As I listened to the themes that were attracting these young Christians: a more narrative understanding of the message of the Bible, an interest in ancient practices of prayer and spiritual discipline, a turn toward the writings of the earliest Christian centuries of the Patristic period, an interest by formerly free church types in sacramental theology and in the theology of the church, I was struck by the way in which this movement is revamping much of what was good about the story of the church and theology in the Twentieth Century. At the end of the conference the Trinity faculty members present were asked to reflect on a series of questions one of which was, “where are we now?”

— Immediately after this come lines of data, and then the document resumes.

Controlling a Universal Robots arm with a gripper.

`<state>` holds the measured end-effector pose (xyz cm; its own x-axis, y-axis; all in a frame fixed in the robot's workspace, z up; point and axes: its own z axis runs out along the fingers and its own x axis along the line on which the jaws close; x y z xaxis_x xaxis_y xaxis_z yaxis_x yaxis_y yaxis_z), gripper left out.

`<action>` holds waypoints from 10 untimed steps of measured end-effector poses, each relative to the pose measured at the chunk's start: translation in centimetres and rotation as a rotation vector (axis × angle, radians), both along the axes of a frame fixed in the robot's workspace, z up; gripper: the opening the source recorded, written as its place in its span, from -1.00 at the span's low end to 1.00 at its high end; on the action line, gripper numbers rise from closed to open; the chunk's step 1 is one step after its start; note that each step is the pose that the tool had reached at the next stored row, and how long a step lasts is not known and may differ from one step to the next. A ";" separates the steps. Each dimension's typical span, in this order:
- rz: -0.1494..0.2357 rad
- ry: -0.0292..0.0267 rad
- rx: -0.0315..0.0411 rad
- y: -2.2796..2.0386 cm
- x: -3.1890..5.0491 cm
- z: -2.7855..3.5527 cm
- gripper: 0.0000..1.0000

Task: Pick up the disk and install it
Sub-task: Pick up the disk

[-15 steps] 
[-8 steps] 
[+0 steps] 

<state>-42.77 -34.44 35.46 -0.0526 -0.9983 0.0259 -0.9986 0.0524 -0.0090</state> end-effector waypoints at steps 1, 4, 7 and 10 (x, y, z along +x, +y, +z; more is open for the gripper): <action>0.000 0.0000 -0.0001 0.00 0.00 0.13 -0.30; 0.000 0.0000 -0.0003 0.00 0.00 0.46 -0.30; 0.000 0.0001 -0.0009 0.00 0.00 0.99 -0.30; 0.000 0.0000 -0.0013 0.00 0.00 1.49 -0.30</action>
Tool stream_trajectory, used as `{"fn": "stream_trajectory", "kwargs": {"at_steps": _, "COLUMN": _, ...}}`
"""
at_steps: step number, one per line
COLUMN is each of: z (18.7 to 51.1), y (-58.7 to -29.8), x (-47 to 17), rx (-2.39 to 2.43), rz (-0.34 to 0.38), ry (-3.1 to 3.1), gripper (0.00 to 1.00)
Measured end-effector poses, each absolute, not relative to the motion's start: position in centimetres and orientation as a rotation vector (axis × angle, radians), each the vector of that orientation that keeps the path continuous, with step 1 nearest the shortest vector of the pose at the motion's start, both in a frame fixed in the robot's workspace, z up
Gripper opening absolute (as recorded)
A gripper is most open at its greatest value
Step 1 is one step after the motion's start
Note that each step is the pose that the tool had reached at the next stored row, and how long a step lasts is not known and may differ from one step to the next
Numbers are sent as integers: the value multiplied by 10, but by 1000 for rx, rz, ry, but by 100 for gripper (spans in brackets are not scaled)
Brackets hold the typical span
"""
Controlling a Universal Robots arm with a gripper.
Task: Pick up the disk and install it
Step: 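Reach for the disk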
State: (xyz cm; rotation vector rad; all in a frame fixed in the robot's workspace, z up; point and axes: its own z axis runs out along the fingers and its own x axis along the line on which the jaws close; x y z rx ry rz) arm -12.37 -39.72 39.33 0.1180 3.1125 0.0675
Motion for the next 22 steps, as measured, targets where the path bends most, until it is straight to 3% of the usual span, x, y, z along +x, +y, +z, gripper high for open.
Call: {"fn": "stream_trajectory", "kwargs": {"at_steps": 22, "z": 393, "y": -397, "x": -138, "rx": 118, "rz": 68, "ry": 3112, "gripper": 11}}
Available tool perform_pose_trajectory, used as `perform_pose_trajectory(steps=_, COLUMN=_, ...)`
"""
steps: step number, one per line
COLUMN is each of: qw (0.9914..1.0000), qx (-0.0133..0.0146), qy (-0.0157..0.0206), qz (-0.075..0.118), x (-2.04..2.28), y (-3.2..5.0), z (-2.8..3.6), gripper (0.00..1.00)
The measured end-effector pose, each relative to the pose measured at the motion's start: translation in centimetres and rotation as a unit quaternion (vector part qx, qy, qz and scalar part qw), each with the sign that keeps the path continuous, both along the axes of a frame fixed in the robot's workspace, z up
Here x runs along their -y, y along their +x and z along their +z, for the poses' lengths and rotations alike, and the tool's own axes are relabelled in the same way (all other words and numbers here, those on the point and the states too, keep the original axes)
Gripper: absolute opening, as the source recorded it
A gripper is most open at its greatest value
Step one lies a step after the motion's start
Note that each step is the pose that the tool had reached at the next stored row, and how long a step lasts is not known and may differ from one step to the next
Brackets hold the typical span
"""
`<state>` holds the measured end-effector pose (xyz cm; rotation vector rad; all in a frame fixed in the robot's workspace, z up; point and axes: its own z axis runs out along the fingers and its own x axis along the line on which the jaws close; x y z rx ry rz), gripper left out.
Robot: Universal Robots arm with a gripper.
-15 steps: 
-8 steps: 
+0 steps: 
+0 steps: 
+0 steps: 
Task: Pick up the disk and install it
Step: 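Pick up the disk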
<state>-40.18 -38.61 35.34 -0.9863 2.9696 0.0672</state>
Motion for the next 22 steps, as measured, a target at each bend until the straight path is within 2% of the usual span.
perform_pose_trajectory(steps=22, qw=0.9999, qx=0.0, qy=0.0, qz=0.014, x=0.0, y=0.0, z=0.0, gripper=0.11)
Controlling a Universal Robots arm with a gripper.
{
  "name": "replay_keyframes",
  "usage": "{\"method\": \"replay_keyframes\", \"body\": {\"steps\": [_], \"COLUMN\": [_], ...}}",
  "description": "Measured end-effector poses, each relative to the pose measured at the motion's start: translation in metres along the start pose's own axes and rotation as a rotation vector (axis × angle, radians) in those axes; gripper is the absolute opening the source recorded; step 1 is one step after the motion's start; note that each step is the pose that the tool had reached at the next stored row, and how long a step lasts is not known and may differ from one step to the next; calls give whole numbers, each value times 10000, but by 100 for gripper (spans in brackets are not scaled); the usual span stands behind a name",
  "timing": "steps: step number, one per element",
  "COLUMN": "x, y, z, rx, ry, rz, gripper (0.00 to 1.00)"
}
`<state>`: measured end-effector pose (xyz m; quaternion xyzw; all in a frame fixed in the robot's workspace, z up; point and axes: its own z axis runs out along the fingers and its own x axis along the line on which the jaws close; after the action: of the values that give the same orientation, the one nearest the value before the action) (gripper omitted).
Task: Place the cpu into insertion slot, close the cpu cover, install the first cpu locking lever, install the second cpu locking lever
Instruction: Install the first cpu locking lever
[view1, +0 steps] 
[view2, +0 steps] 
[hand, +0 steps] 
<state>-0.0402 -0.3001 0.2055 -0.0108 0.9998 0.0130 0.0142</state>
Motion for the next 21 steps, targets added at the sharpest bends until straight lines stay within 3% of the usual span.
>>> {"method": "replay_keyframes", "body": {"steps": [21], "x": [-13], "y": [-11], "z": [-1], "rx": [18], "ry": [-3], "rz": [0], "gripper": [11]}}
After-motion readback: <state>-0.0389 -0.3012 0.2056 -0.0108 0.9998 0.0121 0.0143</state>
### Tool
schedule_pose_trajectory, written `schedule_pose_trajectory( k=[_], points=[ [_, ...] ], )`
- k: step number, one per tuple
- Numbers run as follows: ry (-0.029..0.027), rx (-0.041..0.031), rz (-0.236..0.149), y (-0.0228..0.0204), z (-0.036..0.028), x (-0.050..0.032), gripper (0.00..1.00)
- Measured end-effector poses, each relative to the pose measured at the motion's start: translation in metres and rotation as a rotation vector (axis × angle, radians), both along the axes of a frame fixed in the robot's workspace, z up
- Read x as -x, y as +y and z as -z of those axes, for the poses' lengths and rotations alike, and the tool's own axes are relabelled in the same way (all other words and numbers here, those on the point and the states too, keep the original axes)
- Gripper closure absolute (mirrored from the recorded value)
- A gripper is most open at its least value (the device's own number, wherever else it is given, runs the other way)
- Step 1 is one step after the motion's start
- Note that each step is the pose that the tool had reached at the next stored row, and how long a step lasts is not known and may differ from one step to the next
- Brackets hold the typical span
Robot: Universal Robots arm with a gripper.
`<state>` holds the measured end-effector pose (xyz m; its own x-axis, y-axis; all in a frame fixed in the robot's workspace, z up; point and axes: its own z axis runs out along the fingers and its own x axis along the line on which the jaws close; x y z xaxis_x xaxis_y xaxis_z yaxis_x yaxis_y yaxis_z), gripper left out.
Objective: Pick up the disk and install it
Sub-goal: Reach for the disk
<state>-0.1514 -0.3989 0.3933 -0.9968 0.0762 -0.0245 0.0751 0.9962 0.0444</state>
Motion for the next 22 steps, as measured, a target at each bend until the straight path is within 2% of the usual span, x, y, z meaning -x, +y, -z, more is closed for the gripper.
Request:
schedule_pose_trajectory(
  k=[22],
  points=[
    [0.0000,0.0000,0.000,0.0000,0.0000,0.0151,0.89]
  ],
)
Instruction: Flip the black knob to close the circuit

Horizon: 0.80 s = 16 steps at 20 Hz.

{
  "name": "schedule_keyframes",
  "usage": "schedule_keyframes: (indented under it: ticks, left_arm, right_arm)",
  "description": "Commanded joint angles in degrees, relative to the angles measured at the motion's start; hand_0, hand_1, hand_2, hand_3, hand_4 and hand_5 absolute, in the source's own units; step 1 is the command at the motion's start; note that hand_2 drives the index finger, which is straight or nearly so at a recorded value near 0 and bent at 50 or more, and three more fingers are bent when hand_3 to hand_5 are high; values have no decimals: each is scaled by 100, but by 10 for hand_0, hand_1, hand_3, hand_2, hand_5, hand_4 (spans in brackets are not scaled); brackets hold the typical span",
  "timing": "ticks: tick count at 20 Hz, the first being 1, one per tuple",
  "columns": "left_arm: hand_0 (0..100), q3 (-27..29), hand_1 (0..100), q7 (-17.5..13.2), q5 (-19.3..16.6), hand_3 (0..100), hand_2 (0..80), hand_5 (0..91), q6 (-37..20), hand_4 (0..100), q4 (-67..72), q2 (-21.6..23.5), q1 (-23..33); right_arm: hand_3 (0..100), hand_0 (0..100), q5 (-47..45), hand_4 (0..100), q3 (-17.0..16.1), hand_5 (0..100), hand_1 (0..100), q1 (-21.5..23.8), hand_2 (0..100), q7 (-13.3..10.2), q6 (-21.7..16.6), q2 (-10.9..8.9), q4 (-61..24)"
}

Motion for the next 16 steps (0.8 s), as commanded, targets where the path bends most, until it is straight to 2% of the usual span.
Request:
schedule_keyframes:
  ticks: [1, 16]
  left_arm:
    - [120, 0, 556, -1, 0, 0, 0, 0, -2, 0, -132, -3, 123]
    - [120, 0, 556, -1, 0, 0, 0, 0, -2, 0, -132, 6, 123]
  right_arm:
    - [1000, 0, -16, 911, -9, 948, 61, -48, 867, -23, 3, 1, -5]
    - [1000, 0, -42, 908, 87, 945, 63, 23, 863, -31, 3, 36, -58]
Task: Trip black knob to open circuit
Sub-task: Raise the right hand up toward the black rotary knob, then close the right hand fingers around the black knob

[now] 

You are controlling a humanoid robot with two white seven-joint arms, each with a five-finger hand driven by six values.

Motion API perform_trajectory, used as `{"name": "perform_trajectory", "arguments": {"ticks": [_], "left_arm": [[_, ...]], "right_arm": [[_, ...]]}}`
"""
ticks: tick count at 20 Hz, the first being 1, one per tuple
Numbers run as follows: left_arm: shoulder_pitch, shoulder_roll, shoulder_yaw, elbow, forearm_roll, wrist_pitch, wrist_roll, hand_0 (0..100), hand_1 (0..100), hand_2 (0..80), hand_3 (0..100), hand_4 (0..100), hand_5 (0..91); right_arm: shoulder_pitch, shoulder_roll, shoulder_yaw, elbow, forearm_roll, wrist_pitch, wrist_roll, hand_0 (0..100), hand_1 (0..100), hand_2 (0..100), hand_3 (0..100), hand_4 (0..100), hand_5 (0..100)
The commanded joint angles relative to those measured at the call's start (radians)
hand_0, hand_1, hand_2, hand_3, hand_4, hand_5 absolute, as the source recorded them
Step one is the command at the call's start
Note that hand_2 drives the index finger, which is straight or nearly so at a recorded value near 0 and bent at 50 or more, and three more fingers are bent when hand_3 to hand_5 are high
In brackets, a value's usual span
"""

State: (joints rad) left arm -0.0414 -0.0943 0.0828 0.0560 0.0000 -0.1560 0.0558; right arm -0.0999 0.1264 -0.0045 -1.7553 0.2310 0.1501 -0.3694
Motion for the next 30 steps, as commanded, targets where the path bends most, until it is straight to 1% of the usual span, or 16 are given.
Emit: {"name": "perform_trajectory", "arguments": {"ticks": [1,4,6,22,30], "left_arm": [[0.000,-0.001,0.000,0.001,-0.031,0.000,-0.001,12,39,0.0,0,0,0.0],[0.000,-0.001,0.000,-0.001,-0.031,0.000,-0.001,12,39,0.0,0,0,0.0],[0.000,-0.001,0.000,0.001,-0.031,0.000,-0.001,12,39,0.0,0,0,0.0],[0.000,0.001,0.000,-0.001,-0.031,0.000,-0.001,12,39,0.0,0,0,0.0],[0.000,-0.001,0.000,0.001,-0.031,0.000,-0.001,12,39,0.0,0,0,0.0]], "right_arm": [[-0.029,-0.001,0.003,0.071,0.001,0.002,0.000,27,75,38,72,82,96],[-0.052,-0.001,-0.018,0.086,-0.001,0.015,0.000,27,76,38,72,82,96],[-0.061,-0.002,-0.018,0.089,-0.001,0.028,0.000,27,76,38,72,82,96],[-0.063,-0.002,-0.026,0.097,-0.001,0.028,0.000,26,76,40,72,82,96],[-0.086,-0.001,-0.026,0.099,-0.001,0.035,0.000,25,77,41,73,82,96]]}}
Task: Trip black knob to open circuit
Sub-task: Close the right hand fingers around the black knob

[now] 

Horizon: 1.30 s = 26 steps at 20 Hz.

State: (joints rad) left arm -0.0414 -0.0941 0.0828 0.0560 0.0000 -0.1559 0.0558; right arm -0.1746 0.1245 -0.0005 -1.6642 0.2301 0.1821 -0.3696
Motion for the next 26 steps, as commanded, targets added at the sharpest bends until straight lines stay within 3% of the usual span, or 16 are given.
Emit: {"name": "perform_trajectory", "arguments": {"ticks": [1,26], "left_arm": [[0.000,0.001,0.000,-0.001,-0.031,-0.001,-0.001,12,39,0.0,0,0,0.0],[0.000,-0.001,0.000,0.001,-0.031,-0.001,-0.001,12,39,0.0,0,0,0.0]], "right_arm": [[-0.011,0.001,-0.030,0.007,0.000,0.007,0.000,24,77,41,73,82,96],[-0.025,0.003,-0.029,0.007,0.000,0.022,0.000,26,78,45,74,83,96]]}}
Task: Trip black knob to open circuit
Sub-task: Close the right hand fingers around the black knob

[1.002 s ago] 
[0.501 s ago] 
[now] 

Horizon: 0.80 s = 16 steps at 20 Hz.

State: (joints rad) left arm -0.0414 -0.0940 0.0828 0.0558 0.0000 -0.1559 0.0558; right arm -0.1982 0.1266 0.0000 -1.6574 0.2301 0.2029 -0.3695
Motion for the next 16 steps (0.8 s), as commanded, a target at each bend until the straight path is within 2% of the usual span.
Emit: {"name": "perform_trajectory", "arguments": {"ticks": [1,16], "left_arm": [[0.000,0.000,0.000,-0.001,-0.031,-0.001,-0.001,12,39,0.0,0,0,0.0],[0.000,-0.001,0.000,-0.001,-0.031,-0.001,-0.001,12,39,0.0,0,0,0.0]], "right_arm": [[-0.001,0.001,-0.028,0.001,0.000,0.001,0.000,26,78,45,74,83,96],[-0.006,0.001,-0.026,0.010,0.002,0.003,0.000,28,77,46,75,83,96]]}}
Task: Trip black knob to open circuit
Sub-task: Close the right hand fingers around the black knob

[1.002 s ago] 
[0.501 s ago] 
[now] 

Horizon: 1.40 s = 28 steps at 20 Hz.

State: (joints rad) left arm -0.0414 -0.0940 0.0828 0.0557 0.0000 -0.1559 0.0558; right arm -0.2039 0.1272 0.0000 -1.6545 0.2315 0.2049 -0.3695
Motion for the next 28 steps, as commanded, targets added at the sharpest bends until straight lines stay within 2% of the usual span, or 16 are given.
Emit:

I think we are in a moment when there is a fresh wind of the Holy Spirit moving to renew the ecumenical church. The Twentieth Century saw a series of movements in the theology and the life of the church which were clearly movements of the Spirit. The Century started with the great missionary gathering in Edinburgh with the vision of winning the world for Christ in one generation. There was the movement of Biblical Theology and the turn toward the narrative represented in figures like Karl Barth. There was the movement of Liturgical Theology which produced among other things the 1979 American Book of Common Prayer. There was a new interest in the mission of the church to the poor and the marginalized. There was the Charismatic revival that swept through all the churches including the Roman Catholic Church and which had leaders of the stature of Cardinal Suens. All of these movements in some way brought with them a painful consciousness of the brokenness of the body of Christ as it faced the challenge of an increasingly hostile and secularized world. Out of the renewal in theology, liturgy and mission came a new desire for ecumenical healing and partnership. The apogee of this convergence was the formation of the World Council of Churches, the production of the consensus on Baptism, Eucharist and Ministry in Lima Peru, and the formation of the Church of South India. It is striking how the saints of the ecumenical convergence of the Twentieth Century are the figures that interest the emergents of the Twenty First the most. Karl Barth, Lesslie Newbigin, Michael Ramsey, Yves Congar, Alexander Schmemann were names that were invoked constantly during the course of this conference.

During the Twentieth Century God gave to the broken and fractured global church a gift of the Holy Spirit, an ecumenical moment of mission and renewal. It was for the most part squandered and has been allowed to fall to the ground and especially by the daughter churches of the Reformation in the old Christian homelands including Anglicans. It seems to me that God is doing in the Emergent Church movement something that He does over and over. When His gift is rejected by the people He has prepared to receive it, He seeks out a new people. So it is that sons and daughters of Anabaptists and Pentecostals are being drawn to the Great Tradition. It is a moment for repentance for those of us in the historic churches which have stewarded the Great Tradition but have lost touch with the life which generates the tradition and which carries it forward. It is also a moment of testing for that which is emerging. Will they marginalize doctrine and the labor of seeking a consensus in faith and order? Will they succumb to the motto that deeds unite and doctrine divides and then find themselves in the midst of church dividing controversy with no deep doctrinal consensus to guide? Will they be lured into trivial and faddish relevancy and all too worldly politics at the expense of a more profound service of peace and justice? Will the established churches who are in a panic about their declining influence in the culture repent of quick fixes and pandering to culture and engage with a new generation in a deep renewal of the roots of Christian wisdom and practice? Will we all catch this new wind of the Spirit or let it pass us by? What an exciting time to be a Christian.